Justia ERISA Opinion Summaries
Nesse v. Green Nature-Cycle, LLC
Trustees of five multi-employer benefits funds filed suit against Green Nature under section 515 of the Employee Retirement Income Security Act (ERISA) and section 301 of the Labor Management Relations Act (LMRA), alleging that Green Nature failed to contribute to the funds on behalf of its non-union employees and sought to collect from Green Nature the delinquent contributions, interest, costs, and attorney's fees.The Eighth Circuit affirmed the district court's grant of summary judgment in favor of the trustees. The court concluded that the district court correctly determined that the collective bargaining agreement (CBA) unambiguously required fringe benefit contributions for non-union employees. The court also found that an award of delinquent fringe benefit contributions would not improperly require Green Nature to "duplicate fringe contributions." The court need not determine whether issue preclusion could ever be a valid defense to a collection action because the substantive elements of issue preclusion are not satisfied. Finally, the district court did not abuse its discretion in awarding the trustees attorney's fees and in declining to reduce the amount. View "Nesse v. Green Nature-Cycle, LLC" on Justia Law
Halperin v. Richards
While Appvion was in financial distress, 2012-2016, the defendants allegedly fraudulently inflated stock valuations to enrich the directors and officers, whose pay was tied to the valuations of its ERISA-covered Employee Stock Ownership Plan (ESOP). They allegedly carried out this scheme with knowing aid from the ESOP trustee, Argent, and its independent appraiser, Stout. Appvion directors allegedly provided unlawful dividends to its parent company by forgiving intercompany notes. Appvion filed for bankruptcy protection. Appvion’s bankruptcy creditors were given authority to pursue certain corporation-law claims on behalf of Appvion to recover losses from the defendants’ alleged wrongs against the corporation; they brought state law claims against the directors and officers for breaching their corporate fiduciary duties; alleged that Argent and Stout aided and abetted those breaches, and asserted state-law unlawful dividend claims. The defendants argued that their roles in Appvion’s ESOP valuations were governed by the Employee Retirement Income Security Act (ERISA), which preempted state corporation-law liability and that, despite their dual roles as corporate and ERISA fiduciaries, they acted exclusively under ERISA when carrying out ESOP activities, 29 U.S.C. 1002(21)(A). The district court agreed and dismissed.The Seventh Circuit reversed in part.
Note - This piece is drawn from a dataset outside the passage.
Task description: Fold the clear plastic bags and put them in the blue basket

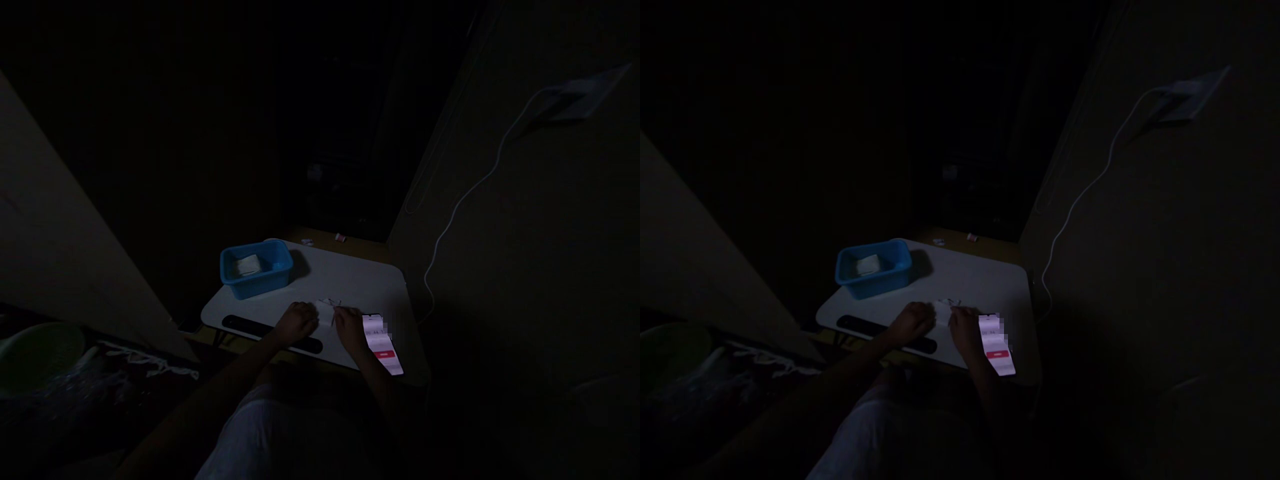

ERISA does not preempt the claims against directors and officers. ERISA expressly contemplates parallel corporate liability against those who serve dual roles as both corporate and ERISA fiduciaries. ERISA preempts the claims against Argent and Stout. Corporation-law aiding and abetting liability against these defendants would interfere with the cornerstone of ERISA’s fiduciary duties—Section 404's exclusive benefit rule. View "Halperin v. Richards" on Justia Law
In re: Algozine Masonry Restoration, Inc.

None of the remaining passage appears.